- [Exercise prompt]:
Please copy each line from the entries that contains the string "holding".

- [Dataset records]:

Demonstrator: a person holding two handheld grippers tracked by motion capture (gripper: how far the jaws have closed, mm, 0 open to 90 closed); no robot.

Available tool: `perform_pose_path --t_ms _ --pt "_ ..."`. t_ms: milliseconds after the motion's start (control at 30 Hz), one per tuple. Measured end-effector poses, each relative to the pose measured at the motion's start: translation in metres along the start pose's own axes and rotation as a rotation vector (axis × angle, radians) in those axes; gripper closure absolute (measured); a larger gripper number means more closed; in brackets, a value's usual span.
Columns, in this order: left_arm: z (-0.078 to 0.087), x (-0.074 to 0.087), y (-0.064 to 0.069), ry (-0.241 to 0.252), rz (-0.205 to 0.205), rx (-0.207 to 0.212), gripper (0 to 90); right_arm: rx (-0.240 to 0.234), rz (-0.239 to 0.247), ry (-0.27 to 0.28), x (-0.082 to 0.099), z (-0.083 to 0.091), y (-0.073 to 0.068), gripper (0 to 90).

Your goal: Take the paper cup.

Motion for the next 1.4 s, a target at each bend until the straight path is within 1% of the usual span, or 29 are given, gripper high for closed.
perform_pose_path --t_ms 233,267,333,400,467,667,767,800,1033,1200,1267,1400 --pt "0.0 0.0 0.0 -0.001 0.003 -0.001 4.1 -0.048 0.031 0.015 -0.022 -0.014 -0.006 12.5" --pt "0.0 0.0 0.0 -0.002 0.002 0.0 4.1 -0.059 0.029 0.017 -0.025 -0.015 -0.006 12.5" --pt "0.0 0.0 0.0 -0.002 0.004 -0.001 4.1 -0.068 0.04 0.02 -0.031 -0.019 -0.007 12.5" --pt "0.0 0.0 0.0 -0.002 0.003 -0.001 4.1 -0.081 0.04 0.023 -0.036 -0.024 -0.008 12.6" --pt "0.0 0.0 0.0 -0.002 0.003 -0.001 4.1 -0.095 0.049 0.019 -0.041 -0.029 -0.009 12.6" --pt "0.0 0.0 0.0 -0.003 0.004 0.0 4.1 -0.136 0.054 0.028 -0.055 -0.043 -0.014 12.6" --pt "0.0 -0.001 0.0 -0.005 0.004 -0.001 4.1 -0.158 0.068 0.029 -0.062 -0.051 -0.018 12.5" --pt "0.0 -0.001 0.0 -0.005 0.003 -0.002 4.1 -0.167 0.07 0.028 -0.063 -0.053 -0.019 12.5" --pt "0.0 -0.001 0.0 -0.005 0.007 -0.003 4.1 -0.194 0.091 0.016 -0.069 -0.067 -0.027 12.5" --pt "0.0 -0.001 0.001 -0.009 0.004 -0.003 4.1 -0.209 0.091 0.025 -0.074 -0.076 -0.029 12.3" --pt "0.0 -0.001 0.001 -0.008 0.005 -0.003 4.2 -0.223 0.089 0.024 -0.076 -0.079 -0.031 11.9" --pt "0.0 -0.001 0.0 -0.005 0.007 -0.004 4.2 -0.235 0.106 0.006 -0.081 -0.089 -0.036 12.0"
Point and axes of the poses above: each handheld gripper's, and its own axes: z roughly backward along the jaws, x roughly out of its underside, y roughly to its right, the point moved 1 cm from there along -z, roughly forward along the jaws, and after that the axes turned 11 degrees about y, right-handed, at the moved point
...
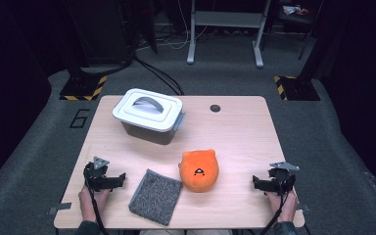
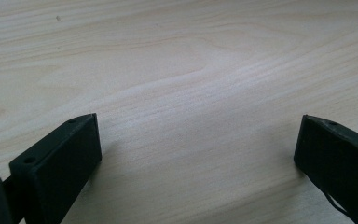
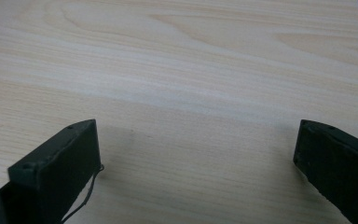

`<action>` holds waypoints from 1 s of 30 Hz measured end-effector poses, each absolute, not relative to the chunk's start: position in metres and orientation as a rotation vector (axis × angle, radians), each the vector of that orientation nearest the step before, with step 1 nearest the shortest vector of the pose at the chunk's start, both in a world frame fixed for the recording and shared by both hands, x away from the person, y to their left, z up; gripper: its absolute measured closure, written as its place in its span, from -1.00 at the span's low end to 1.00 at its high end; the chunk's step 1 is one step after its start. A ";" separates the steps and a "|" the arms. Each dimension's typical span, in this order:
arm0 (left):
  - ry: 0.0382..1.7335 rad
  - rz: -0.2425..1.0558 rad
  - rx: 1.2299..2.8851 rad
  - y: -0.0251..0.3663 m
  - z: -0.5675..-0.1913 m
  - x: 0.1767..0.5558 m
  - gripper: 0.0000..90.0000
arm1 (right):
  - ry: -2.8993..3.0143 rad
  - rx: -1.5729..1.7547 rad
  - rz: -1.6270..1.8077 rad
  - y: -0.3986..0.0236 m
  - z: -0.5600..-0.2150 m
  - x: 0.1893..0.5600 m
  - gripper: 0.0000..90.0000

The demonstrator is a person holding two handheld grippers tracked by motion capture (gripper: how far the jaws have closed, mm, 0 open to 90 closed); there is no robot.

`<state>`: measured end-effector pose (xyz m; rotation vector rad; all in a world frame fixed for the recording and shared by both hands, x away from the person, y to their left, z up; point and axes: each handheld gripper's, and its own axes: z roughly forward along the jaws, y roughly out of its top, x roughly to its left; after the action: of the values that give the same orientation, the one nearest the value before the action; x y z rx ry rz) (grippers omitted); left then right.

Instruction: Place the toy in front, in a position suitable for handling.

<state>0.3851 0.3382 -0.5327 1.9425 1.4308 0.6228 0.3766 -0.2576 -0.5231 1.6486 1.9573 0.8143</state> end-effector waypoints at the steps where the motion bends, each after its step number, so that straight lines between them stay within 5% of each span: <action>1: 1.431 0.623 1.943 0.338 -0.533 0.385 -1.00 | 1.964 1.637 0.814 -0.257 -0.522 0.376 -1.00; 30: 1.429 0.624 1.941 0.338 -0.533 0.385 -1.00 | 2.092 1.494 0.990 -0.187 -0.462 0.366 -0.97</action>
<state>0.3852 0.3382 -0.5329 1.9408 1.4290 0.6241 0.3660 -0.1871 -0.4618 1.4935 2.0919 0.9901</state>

- [Final answer]:
Demonstrator: a person holding two handheld grippers tracked by motion capture (gripper: how far the jaws have closed, mm, 0 open to 90 closed); no robot.
The demonstrator is a person holding two handheld grippers tracked by motion capture (gripper: how far the jaws have closed, mm, 0 open to 90 closed); there is no robot.

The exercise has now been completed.